The government should also start looking at incentives to develop our own pharmaceutical industry. This is a vast market that countries such as India have learned to tap.

Tax breaks, support for research and development especially for products using indigenous materials, as well as assistance in marketing locally and even overseas can be invaluable in developing our own pharmaceutical industry.

As it is, poverty prevents many Filipinos from buying even a daily dose of aspirin to prevent blood clots. Maintenance drugs for illnesses such as diabetes, high cholesterol, high blood pressure and cardiac problems are luxuries millions of Filipinos cannot afford.

For many Filipinos, even the cost of treating flu is prohibitive.

And for Filipinos who can’t afford to have symptoms monitored for two nights in a hospital, even dengue can be a death sentence.
* * *
Given the state of the country’s public health care, even a visit to a hospital is no guarantee of proper treatment.
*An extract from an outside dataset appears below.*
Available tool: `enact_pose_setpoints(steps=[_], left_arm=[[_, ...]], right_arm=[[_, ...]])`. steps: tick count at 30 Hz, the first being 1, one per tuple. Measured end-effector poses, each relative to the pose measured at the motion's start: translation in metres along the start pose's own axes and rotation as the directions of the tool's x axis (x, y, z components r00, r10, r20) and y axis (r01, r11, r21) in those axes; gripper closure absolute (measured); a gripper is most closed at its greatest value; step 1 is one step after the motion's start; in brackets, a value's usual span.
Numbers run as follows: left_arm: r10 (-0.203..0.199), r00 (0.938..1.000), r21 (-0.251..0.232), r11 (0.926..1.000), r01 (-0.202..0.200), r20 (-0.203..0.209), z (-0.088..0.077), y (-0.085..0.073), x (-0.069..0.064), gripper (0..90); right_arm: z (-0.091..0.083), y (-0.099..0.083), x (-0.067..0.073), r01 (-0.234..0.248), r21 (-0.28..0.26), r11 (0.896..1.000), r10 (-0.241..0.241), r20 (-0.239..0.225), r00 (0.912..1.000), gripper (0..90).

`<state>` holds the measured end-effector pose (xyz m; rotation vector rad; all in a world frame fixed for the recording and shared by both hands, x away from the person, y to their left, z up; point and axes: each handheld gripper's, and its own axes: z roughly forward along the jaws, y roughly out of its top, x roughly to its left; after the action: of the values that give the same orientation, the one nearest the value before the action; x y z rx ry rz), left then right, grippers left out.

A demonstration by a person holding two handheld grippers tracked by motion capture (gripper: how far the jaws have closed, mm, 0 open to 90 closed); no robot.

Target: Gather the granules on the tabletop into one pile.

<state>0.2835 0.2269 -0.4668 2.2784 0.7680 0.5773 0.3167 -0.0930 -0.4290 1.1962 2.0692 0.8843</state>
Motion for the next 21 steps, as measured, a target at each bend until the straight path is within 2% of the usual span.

The nation’s hospitals illustrate the widening gap between rich and poor. The exodus of health professionals is taking its toll on public health care. Private hospitals across the country have been forced to shut down while government health centers suffer from an acute lack of nurses, doctors and other vital personnel. You feel the lack of health professionals even in the top hospitals in Metro Manila.

At the free wards of government hospitals, there are long lines for admission. There are long lines even at the pay wards. New mothers share not just rooms but beds at the Jose Fabella Memorial Medical Center in Manila.

The demand for health care can be overwhelming. Health officials are investigating whether filthy surroundings caused the neonatal sepsis or infection that killed seven babies at the Rizal Medical Center in Pasig shortly after typhoon "Milenyo" struck. Of 28 babies born there on Oct. 4, 12 developed neonatal sepsis.

Hospital administrators explained that the power and water cutoff during Milenyo led to the failure to keep the hospital clean. They have apologized for the deaths but will have to do more than say sorry.

Those were just normal baby deliveries. For many Filipinos, life-saving operations such as carotid and coronary bypass surgeries are out of the question. Even dialysis to save a kidney is beyond their reach. An average wage earner might survive a stroke, but he might not survive the cost of his hospital bill. One day in the intensive care unit of a reputable hospital can cost P50,000.

Cancer? The attitude of those who can’t afford chemotherapy and maintenance drugs is that ignorance is bliss. What they don’t know will kill them, but everyone has to die anyway.

A dose of fatalism rather than medicine helps millions of Filipinos get on with the day-to-day task of survival.

We often say that health is wealth. In this country, you need to be wealthy to stay healthy.